Asset types created through metadata import (IBM Knowledge Catalog)

When you run a metadata import, you create different asset types in projects and catalogs.

Data assets

You can add data assets from connections to a project or a catalog. Data assets that you import to a project are not visible in any catalog until you publish them. After you share them to a catalog, other catalog users can work with these assets. If you want to run metadata enrichment on the imported assets, you import them to a project.

For a data asset such as a table or a view imported from a database, technical metadata includes the following information:

  • Table name
  • Table view description
  • Column information such as name, type, length, and description
  • Data source information (connection information) such as server hostname or IP, and the parent database and schema of the table

This list is not exhaustive. Also, when you import metadata from an unstructured data source such as a Box folder, a different set of metadata is imported. It includes, for example, file name, file type, size, access permissions, owner, creation date, last access date, parent folder, and other information.

For more information, see Data assets and their properties.

Cobol copybooks

Cobol copybooks describe the data structure of a COBOL program. You can import COBOL copybook maps, virtual tables, and views into projects and catalogs. To add such assets from mainframes, you must use a Data Virtualization Manager for z/OS connection. The imported assets cannot be profiled, enriched through metadata enrichment, or used in Data Refinery.

Business intelligence assets

You can add business intelligence assets to a catalog for inspecting the components of business intelligence reports and how they are related. In this case, the advanced metadata import feature must be enabled. A MANTA Automated Data Lineage for IBM Cloud Pak for Data license key is not required to import such assets. However, to be able to visualize the data flows that transform and populate the source data for the reports, use the Get BI report lineage metadata import option. To use this option, a MANTA Automated Data Lineage for IBM Cloud Pak for Data license key is required.

In business intelligence (BI) reporting, BI tools are used to gather, analyze, and present data. Business intelligence assets are used to organize reports that provide a business view of that data.

You can add reports and the report queries and report query items that they include to a selected catalog, where you can examine the individual components and how they are related.

  • Report: Represents the definition of a report, for example, a monthly sales report based on the information in a reporting database.
  • Report query: Is a child asset of a report. Queries fetch data from views or tables within a reporting database to render the report.
  • Report query items: Is a child asset of a report query and is defined within the report for intermediate processing of data.
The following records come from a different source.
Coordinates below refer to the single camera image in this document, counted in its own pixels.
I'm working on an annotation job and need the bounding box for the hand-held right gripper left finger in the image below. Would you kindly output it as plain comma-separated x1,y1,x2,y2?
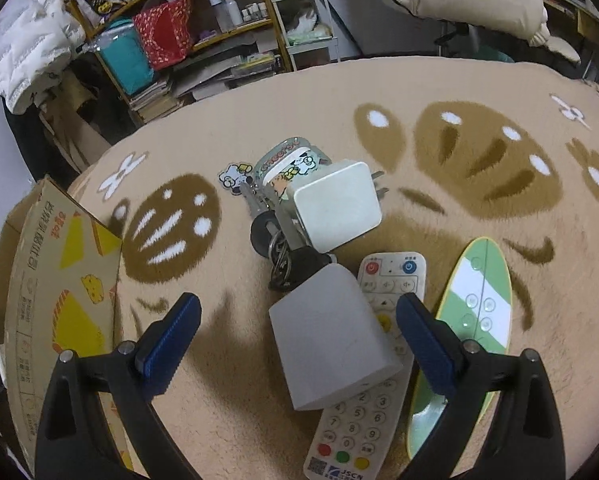
34,291,203,480

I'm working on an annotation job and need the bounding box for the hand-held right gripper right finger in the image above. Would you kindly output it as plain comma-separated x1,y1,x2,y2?
395,292,566,480

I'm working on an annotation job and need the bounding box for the green oval cartoon board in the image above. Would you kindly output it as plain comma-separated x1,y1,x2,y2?
406,236,513,461

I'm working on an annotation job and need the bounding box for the grey power adapter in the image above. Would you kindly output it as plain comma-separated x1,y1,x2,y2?
268,262,404,412

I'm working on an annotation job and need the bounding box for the white remote control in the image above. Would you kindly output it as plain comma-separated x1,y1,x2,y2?
303,251,427,480

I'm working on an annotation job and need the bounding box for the printed cardboard box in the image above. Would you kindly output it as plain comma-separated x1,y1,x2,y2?
4,175,136,480

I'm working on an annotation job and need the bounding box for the bunch of keys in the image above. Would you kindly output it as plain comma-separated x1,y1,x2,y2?
240,182,338,293

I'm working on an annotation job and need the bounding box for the white power adapter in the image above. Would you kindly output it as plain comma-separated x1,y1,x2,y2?
286,160,389,254

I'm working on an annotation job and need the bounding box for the cartoon keychain charm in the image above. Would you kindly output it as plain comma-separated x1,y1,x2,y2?
218,162,253,192

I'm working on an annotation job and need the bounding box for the cartoon card holder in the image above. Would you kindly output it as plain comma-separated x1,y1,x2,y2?
252,136,335,207

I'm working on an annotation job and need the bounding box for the stack of books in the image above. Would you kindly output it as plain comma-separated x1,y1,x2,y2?
127,77,185,124

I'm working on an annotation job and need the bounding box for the teal storage box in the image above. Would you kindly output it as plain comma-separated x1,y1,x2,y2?
97,19,155,96

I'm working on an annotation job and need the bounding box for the red patterned bag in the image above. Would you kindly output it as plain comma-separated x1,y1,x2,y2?
133,0,194,72

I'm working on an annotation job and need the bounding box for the office chair base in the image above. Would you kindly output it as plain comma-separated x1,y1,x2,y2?
435,20,481,57

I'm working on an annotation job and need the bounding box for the white puffer jacket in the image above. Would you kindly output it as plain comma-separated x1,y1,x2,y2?
0,0,88,115

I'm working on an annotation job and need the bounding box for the clear plastic bottle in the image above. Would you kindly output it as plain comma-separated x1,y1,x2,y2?
208,0,230,34

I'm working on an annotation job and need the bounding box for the white plastic bottle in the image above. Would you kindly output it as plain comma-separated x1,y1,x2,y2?
224,0,244,29

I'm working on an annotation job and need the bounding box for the row of small bottles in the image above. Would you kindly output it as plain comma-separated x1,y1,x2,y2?
242,2,269,24

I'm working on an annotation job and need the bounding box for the white trolley cart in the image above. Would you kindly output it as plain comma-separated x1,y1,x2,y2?
270,0,341,71

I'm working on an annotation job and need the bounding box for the dark desk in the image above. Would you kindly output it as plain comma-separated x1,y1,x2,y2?
542,0,599,81

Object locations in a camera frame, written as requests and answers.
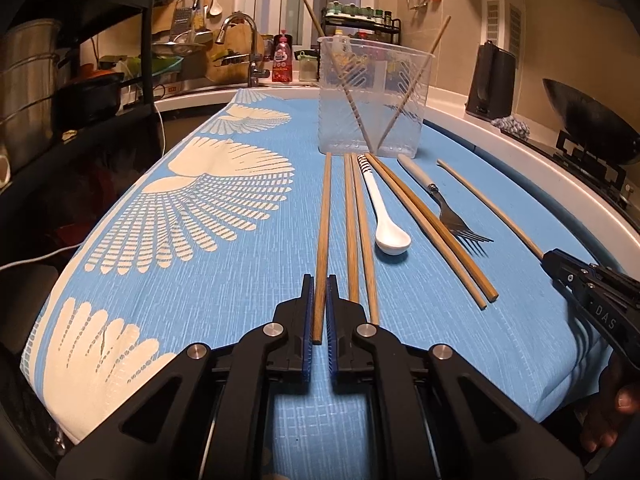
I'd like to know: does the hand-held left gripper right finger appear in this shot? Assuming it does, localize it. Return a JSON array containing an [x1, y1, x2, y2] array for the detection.
[[326, 274, 586, 480]]

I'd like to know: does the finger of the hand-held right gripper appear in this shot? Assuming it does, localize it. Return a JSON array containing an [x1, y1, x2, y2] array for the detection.
[[542, 248, 601, 293]]

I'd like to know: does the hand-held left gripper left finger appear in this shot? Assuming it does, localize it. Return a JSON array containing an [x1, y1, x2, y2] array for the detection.
[[55, 274, 316, 480]]

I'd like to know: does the wooden chopstick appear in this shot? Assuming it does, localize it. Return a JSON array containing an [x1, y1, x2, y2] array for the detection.
[[364, 153, 488, 309], [343, 154, 361, 305], [376, 15, 452, 151], [371, 154, 499, 303], [350, 154, 381, 325], [436, 159, 547, 261], [302, 0, 375, 156], [311, 152, 333, 346]]

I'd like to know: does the white ceramic spoon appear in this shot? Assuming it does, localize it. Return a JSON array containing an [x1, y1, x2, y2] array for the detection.
[[356, 154, 413, 255]]

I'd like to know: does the fork with pale handle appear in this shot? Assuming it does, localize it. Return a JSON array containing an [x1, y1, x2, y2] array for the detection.
[[397, 154, 495, 253]]

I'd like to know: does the clear plastic container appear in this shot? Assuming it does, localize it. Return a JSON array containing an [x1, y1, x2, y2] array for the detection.
[[316, 36, 432, 159]]

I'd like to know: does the person's right hand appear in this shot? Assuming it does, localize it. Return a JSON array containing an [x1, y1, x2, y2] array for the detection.
[[581, 359, 640, 462]]

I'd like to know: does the blue printed cloth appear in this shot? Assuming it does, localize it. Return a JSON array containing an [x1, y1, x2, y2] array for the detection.
[[20, 87, 621, 480]]

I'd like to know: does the black stove grate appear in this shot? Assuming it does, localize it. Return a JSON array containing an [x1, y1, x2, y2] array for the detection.
[[555, 130, 640, 196]]

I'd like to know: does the knitted dish cloth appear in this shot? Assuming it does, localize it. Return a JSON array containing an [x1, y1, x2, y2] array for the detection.
[[491, 116, 531, 137]]

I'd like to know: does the black wok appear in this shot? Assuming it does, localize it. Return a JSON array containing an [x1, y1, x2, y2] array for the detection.
[[542, 77, 640, 166]]

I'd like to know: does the black countertop appliance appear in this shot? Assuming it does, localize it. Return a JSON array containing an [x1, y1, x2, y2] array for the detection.
[[465, 42, 517, 121]]

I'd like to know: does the red dish soap bottle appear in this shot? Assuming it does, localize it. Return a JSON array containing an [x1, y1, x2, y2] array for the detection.
[[270, 30, 295, 85]]

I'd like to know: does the chrome faucet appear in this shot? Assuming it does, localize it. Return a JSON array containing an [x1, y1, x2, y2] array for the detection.
[[216, 12, 266, 88]]

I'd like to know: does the wooden cutting board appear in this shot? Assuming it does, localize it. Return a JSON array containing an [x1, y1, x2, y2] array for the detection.
[[207, 25, 251, 83]]

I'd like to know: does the cooking oil jug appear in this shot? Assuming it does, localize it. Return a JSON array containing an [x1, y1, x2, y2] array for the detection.
[[327, 29, 353, 61]]

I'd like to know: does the green bowl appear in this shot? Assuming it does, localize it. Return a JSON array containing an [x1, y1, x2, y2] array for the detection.
[[142, 55, 183, 75]]

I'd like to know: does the black spice rack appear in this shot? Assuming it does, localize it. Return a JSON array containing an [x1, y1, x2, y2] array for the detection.
[[320, 7, 403, 45]]

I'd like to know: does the metal bowl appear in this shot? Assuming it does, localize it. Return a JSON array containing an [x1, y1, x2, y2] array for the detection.
[[152, 30, 213, 57]]

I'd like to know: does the black cooking pot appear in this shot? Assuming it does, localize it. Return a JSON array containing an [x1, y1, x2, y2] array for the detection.
[[55, 67, 126, 126]]

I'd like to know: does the row of spice jars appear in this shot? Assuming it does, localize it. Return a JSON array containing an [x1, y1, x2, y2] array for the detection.
[[325, 2, 396, 23]]

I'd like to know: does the metal grater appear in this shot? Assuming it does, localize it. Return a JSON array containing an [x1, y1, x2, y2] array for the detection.
[[171, 0, 196, 43]]

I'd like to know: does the black shelf rack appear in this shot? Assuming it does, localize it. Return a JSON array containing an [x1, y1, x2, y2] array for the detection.
[[0, 0, 221, 201]]

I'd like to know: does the steel stockpot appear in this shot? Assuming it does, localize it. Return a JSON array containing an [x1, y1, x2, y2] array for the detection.
[[0, 17, 63, 171]]

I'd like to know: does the white cable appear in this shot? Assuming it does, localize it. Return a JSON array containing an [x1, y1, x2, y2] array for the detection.
[[0, 85, 168, 271]]

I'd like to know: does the wall vent grille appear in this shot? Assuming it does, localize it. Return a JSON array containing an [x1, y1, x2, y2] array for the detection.
[[509, 4, 523, 56], [486, 0, 501, 43]]
Business intelligence assets cannot be imported to a project, downloaded, profiled, enriched through metadata enrichment, or used in Data Refinery or Data Virtualization.

Transformation scripts

Transformation scripts describe data transformations that change the format, structure, or values of data and that usually are part of ETL (extract, transform, and load) processes. Transformation scripts are used in data operations, such as manipulating, converting, and cleansing.

The advanced metadata import feature must be installed for importing such assets to a catalog. A MANTA Automated Data Lineage for IBM Cloud Pak for Data license key is not required.

You can import transformation scripts of the types Function, Procedure, Script, and Trigger. The following data sources are supported:

If there is a sequence of many transformation scripts, only the last one is imported.

In the catalog, the Transformation expression property and the preview of a transformation script show the transformation logic. You can also access this information from the asset details in the side panel of the asset's Lineage tab.

Transformation scripts cannot be imported to a project, downloaded, profiled, or enriched through metadata enrichment.

Data model assets

A data model visualizes data elements, called entities, and their relationships and describes the attributes that are associated with each entity. You can add data model assets to a catalog to have a single collection point for all the business knowledge relating to your data management landscape.

The advanced metadata import feature must be installed for importing such assets to a catalog. A MANTA Automated Data Lineage for IBM Cloud Pak for Data license key is not required.

Imported data models are read-only copies of the originals created and maintained in database modeling tools. You can import data models created in these data modeling tools:

  • ER/Studio
  • erwin Data Modeler
  • SAP PowerDesigner

See Preparing data model files for metadata import.

A logical data model visualizes data elements, called entities, and their relationships and describes the attributes that are associated with each entity. For a logical data model, the following asset types are created:

  • Logical model: A logical representation of data objects that are related to a business domain. The model consists of a set of logical entities and their attributes and relationships that can be organized in groups. A logical model can be implemented by a physical data model or a database schema.
  • Logical model attribute: A logical model attribute defines the meaning and purpose of a unit of data.
  • Logical model entity: Logical model entities are assets that represent the data structure in the logical data model
  • Logical model relationship: A logical model relationship represents a relationship between two logical model entities that can become a foreign key constraint when the logical model is transformed to a physical model.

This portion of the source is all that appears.